HOW TO COMPLETE THIS TASK
The result should be every line in the material below containing the string "gripper".

EXCERPTED RECORDS

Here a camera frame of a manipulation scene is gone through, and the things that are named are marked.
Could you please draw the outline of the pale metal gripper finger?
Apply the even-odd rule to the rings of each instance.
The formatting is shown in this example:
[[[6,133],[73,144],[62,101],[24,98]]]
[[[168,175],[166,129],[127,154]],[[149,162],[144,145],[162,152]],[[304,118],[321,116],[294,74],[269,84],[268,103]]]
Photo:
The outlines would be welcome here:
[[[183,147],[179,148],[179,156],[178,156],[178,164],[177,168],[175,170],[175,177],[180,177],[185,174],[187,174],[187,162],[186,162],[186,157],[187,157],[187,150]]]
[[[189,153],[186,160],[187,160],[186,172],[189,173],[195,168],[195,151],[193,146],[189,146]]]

==

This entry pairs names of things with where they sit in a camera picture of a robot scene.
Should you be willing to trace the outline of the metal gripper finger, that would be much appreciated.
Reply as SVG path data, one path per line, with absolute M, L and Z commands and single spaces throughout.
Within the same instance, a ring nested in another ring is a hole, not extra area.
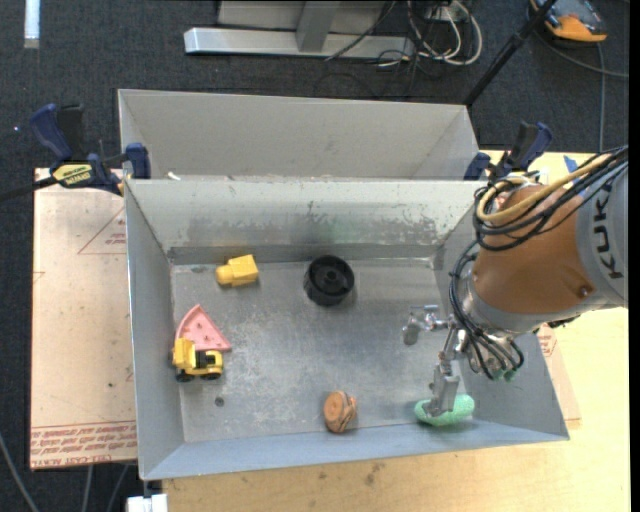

--

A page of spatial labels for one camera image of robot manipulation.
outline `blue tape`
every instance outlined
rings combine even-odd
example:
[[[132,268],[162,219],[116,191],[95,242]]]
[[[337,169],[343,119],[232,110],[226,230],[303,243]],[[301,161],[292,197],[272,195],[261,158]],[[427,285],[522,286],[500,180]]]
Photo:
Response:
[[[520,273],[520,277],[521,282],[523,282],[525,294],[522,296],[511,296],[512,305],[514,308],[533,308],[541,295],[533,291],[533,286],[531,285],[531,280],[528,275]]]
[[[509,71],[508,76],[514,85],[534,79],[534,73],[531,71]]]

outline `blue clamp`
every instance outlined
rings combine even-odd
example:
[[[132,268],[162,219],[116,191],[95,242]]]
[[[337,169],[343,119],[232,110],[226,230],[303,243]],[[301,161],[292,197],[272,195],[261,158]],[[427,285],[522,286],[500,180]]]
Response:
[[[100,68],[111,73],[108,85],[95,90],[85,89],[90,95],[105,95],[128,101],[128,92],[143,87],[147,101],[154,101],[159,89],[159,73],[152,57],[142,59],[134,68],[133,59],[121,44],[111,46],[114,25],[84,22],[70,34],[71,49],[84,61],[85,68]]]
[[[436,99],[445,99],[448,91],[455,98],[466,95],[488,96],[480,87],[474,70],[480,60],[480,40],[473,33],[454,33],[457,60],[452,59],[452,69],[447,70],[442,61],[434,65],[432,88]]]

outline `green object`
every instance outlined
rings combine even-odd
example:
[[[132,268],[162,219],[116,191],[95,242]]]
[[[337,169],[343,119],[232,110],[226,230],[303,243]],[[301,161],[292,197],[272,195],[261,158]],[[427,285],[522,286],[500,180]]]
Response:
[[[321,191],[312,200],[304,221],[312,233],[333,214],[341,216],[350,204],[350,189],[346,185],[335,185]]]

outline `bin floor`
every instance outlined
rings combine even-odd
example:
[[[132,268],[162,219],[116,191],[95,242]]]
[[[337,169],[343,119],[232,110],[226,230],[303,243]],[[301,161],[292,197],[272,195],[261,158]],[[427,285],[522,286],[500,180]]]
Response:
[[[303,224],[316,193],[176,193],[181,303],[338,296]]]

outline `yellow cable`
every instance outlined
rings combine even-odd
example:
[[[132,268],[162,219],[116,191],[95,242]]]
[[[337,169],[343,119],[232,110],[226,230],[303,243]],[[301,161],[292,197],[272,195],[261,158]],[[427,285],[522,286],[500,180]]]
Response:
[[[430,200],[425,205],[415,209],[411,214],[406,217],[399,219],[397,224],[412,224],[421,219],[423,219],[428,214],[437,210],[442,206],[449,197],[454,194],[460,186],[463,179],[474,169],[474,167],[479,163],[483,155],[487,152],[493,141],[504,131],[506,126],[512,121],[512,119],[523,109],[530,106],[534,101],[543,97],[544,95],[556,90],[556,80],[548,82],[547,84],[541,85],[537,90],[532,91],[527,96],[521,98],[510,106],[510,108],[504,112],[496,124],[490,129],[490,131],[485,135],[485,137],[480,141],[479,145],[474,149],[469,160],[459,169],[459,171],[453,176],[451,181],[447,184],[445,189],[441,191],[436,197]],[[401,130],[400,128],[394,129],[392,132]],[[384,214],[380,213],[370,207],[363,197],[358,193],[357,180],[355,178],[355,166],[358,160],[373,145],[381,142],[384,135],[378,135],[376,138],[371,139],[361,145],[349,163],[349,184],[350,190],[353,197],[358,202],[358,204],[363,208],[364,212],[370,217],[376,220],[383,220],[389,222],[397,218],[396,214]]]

RESULT OF THIS EXERCISE
Could you please draw the outline of the pale metal gripper finger?
Should you be willing to trace the outline of the metal gripper finger, that would be much appreciated.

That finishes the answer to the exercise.